I first encountered spiral dynamics through John Dupuy’s book, Integral Recovery (hard recommend), which turned me onto Ken Wilber’s work. I forgot how interesting spiral dynamics is in explaining human and cultural development (and addiction!), and found this four part series by Trace and Rob Bell fascinating.
Books: Finished What is Zen: Plain Talk for Beginner’s Mind Norman Fischer, recommended by Carl Fisher (recommend); Parable of the Talents by Octavia Butler (if you’re into dystopian fiction, recommend); The Courage to Create by Rollo May, recommended by Africa Brooke (recommend); Chris La Tray’s essay gorgeous essay “Living on the Fringes” in the Whitefish Review. Reading: Trump and a Post-Truth World by Ken Wilber (recommend if you’re a huge fucking nerd).
This is expensive! But they sent it to me for free and I have to say it’s really, really good.
I’ve gotten back into my meditation practice after falling off (in a big way like a worst horse way) while moving here. Some of my current favorite resources: James Baraz’s Thursday night sit via Berkeley Insight (on zoom); daily zazen through everyday zen (on Zoom); this library of talks on Dharmaseed; Monday nights with Insight LA at Forever Hollywood Cemetery; this James Baraz intro to meditation course my mom and I took last year that we’re doing again. (Also, thank you to Shelly Tygielski and Sah Di’Simone for your help and resources.)

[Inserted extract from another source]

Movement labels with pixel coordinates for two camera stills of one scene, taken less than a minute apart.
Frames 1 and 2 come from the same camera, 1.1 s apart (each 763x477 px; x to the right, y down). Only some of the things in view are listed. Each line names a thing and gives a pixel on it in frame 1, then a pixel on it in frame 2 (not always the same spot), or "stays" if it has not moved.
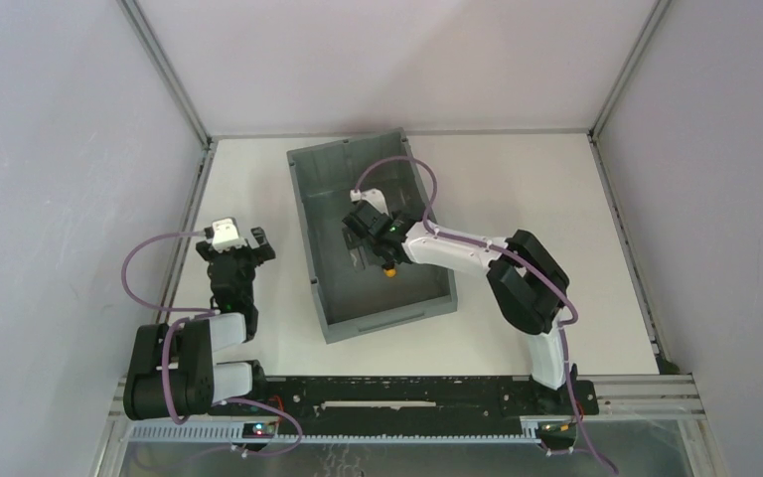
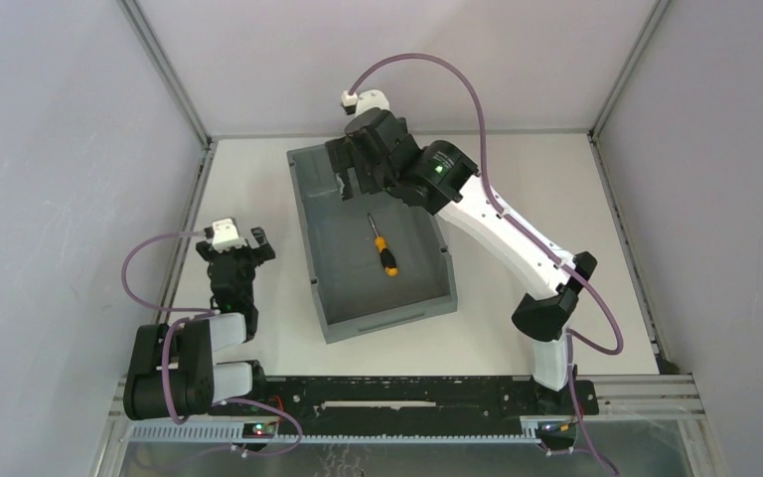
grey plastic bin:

Page 38, Zen Mind, Beginners Mind, from Samyuktagama Sutra, volume 33. Further states “In your very imperfections you will find basis for your firm, way-seeking mind.”
Page 9, The Wisdom of No Escape: “The Karma Kagyü lineage of Tibetan Buddhism, in which the students of Chögyam Trungpa are trained, is sometimes called the ‘mishap lineage,’ because of the ways in which the wise and venerated teachers of this lineage ‘blew it’ time after time. Firs there was Tilopa, who was a madman, completely wild. His main student was Naropa. Naropa was so conceptual and intellectual that it took him twelve years of being run over by a truck, of being put through all sorts of trials by his teacher, for him to begin to wake up…His main student was Marpa, who was famous for his intensely bad temper. He used to fly into rages, beat people, and yell at them. He was also a drunk…His student was Milarepa. Milarepa was a murderer!…Milarepa’s student was Gampopa (after whom Gampo Abbey is named). Because everything was easy for him, Gampopa was arrogant…We could all take heart. These are the wise ones who sit in front of us, to whom we prostrate when we do prostrations. We can prostrate to them as an example of our own wisdom mind of enlightened beings, but perhaps it’s also good to prostrate to them as confused, mixed-up people with a lot of neurosis, just like ourselves. They are good examples of people who never gave up on themselves and who were not afraid of themselves, who therefore found their own genuine quality and their own true nature.”